Write out, word for word, every line in the data below from the one containing "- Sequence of" to the one containing "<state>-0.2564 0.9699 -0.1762", both of them included.

===== EXTRACTED RECORDS =====

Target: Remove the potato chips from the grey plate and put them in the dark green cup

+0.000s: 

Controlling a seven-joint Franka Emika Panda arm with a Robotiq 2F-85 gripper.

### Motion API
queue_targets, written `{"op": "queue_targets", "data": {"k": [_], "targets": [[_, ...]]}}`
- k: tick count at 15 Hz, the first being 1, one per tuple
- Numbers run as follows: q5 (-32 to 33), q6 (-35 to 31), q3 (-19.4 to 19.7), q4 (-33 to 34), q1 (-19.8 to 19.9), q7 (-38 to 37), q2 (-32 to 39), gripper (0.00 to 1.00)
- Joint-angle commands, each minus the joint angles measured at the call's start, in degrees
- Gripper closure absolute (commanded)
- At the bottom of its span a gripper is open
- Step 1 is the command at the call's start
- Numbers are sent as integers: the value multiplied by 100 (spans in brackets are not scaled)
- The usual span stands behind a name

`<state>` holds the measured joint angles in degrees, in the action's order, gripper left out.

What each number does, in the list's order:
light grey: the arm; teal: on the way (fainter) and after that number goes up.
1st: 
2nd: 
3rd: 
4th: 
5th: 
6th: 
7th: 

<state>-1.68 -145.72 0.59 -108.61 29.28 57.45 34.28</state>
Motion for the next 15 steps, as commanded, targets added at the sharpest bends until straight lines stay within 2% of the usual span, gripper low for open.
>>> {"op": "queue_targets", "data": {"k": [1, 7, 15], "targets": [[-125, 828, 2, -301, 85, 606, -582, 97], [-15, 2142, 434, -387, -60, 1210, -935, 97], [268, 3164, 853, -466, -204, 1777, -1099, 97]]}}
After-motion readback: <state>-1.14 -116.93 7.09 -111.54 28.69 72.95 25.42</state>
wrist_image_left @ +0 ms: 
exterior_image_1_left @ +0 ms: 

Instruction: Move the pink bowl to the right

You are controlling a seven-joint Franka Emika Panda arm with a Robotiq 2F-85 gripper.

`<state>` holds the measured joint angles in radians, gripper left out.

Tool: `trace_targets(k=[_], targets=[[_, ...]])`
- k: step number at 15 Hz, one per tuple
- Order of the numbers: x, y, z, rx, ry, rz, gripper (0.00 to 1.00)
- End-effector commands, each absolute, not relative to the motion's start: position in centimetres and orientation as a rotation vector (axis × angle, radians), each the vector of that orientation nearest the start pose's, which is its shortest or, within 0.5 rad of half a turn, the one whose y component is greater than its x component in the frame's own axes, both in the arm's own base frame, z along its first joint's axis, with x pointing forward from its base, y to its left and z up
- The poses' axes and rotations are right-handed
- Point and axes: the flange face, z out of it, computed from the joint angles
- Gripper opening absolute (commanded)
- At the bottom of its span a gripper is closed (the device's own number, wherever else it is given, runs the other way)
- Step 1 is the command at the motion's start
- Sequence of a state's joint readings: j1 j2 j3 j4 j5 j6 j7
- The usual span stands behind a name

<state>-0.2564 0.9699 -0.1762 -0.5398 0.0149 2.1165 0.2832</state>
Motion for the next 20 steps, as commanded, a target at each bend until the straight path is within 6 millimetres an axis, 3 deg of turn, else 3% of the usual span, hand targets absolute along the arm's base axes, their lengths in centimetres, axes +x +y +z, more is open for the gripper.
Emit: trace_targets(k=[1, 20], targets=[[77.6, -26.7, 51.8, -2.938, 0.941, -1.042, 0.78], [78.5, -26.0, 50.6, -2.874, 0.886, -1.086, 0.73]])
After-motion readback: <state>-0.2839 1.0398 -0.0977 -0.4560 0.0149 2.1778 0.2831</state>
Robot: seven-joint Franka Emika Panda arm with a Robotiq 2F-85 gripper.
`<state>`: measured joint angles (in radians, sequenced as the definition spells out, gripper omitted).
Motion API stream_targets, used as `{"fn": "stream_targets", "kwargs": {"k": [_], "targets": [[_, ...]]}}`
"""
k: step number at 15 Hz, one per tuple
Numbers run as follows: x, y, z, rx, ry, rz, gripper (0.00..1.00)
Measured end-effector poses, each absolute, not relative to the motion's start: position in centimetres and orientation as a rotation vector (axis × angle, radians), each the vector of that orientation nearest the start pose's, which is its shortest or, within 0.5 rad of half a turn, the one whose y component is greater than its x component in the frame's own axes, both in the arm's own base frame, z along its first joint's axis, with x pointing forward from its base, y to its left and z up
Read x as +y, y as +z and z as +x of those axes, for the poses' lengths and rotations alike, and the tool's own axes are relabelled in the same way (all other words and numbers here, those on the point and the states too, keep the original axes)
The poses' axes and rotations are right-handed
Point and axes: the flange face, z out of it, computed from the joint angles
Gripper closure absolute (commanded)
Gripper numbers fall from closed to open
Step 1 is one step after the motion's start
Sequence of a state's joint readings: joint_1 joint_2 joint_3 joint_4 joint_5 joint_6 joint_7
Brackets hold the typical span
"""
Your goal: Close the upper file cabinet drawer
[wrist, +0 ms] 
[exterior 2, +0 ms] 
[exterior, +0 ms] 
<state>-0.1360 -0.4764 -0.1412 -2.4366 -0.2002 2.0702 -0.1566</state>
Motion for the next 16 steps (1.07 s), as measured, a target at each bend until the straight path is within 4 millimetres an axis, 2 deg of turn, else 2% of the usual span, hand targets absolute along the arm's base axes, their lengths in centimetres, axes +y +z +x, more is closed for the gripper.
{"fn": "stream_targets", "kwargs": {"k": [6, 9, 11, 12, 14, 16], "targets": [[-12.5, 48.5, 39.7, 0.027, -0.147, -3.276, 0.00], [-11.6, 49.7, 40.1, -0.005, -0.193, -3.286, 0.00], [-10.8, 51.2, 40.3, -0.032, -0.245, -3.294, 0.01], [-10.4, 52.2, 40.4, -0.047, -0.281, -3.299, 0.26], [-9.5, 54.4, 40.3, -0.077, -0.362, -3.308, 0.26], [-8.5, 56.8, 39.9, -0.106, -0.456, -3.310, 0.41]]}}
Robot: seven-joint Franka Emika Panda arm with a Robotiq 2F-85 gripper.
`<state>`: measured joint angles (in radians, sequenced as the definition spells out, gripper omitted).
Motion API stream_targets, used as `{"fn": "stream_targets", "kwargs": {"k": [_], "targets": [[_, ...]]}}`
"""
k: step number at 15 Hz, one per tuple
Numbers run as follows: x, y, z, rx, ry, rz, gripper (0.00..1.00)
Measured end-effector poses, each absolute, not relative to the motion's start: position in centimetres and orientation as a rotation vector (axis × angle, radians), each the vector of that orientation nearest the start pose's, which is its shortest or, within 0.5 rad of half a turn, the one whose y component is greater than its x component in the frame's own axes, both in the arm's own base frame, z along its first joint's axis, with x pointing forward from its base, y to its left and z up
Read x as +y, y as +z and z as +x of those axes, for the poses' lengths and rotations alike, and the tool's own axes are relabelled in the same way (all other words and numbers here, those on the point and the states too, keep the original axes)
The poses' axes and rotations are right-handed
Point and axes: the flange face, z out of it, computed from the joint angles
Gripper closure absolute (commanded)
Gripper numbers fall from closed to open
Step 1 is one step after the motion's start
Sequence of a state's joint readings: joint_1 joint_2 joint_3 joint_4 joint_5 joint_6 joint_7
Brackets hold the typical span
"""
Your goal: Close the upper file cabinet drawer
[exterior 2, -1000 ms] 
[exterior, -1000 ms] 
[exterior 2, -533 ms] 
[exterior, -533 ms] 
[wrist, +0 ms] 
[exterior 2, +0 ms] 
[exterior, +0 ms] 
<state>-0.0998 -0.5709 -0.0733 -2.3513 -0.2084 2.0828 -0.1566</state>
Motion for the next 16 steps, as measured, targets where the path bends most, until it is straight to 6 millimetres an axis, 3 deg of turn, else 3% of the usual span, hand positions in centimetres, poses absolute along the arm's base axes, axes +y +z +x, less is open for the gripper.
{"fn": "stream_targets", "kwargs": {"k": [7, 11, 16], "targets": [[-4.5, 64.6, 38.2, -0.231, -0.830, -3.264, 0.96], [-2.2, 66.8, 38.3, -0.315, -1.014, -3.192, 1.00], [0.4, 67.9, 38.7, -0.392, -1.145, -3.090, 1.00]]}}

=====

▶ [OUTPUT BELOW]:
- Sequence of a state's joint readings: j1 j2 j3 j4 j5 j6 j7
- The usual span stands behind a name

<state>-0.2564 0.9699 -0.1762 -0.5398 0.0149 2.1165 0.2832</state>

Nothing further is needed to complete this exercise.